While this is definitely Kit’s story and I would have liked a little more of Ethan’s personality, I think Harmon does a good job conveying the important parts of his character, such as his loyalty, intelligence, and patient perseverance. I love how protective and caring Ethan is of his thorny nerd, and though it’s clear that Ethan knows he loves Kit, there’s enough back-and-forth between them that he doesn’t come across as the Perfect Previously Pining Boyfriend™. Additionally, the flashbacks into their childhood show their complicated dynamic and flesh out their history. The impetus for Kit’s quest manages to be funny, while also being no joke, but I feel that the balance between the supernatural and adventuring is slightly off.

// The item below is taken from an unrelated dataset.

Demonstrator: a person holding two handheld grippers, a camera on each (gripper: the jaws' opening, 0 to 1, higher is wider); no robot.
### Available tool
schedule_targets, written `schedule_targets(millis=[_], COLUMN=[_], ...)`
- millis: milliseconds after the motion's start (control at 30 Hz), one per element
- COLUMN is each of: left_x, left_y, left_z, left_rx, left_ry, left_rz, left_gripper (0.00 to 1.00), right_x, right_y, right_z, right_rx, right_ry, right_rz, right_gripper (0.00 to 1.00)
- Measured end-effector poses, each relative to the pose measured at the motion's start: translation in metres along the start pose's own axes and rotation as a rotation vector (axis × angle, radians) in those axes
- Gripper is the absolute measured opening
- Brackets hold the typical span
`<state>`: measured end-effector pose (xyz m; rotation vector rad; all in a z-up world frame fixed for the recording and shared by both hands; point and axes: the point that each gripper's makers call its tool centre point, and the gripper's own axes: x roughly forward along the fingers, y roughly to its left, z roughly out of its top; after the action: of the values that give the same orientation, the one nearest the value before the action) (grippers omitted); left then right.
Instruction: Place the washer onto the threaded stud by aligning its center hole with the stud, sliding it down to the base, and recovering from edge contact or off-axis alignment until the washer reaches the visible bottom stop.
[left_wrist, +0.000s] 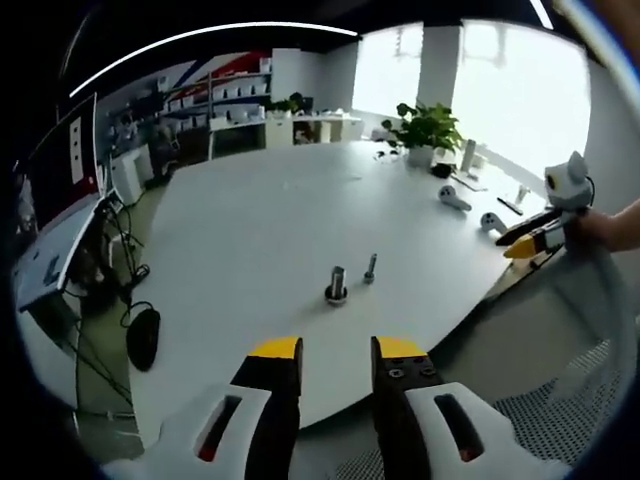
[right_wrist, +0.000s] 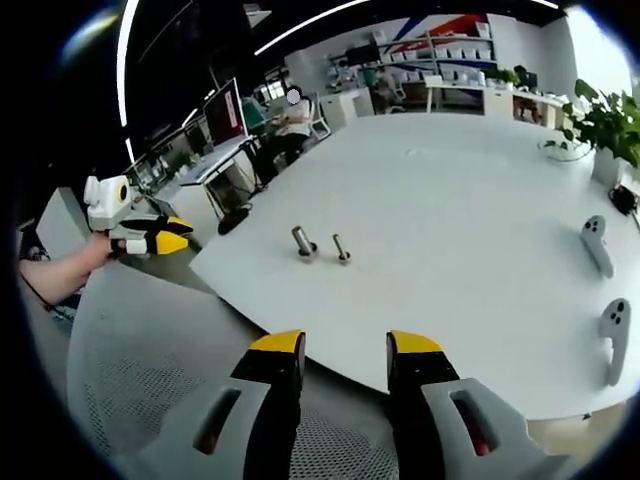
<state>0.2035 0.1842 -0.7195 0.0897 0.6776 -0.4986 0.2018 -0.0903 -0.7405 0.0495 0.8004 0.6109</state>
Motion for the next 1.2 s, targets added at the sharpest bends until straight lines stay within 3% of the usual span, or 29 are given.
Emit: schedule_targets(millis=[1200], left_x=[-0.0001], left_y=[0.0011], left_z=[-0.0011], left_rx=[0.031], left_ry=[0.010], left_rz=[0.007], left_gripper=[0.26], right_x=[0.0017], right_y=[-0.0005], right_z=[-0.0091], right_rx=[-0.013], right_ry=[0.055], right_rz=[-0.009], right_gripper=[0.35])
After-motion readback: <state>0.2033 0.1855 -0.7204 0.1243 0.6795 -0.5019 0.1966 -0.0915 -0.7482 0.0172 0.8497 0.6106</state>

Though the plot driver, the mystical elements are sprinkled in and seem more like reminders that Kit is actually in trouble. Kit is pretty sanguine about the whole affair, and his humor about being hijacked by an Aztec god keeps the tone pretty light, even when he’s scared. However, it still works and this makes the harrowing elements more impactful and really channels early Indiana Jones vibes. The pacing is pretty good, and I enjoyed Kit’s full immersion in his journey—from the beauty of Mexico, to the bugs without personal boundaries, and the arduous reality of trekking through untamed jungle. I also really liked all the members of the crew and felt their camaraderie. I had a few small quibbles here and there, such as how their competitor got through really dense, unmapped forest when he doesn’t seem to have native guides, or ominous warnings that don’t matter, but all in all this is a really entertaining adventure.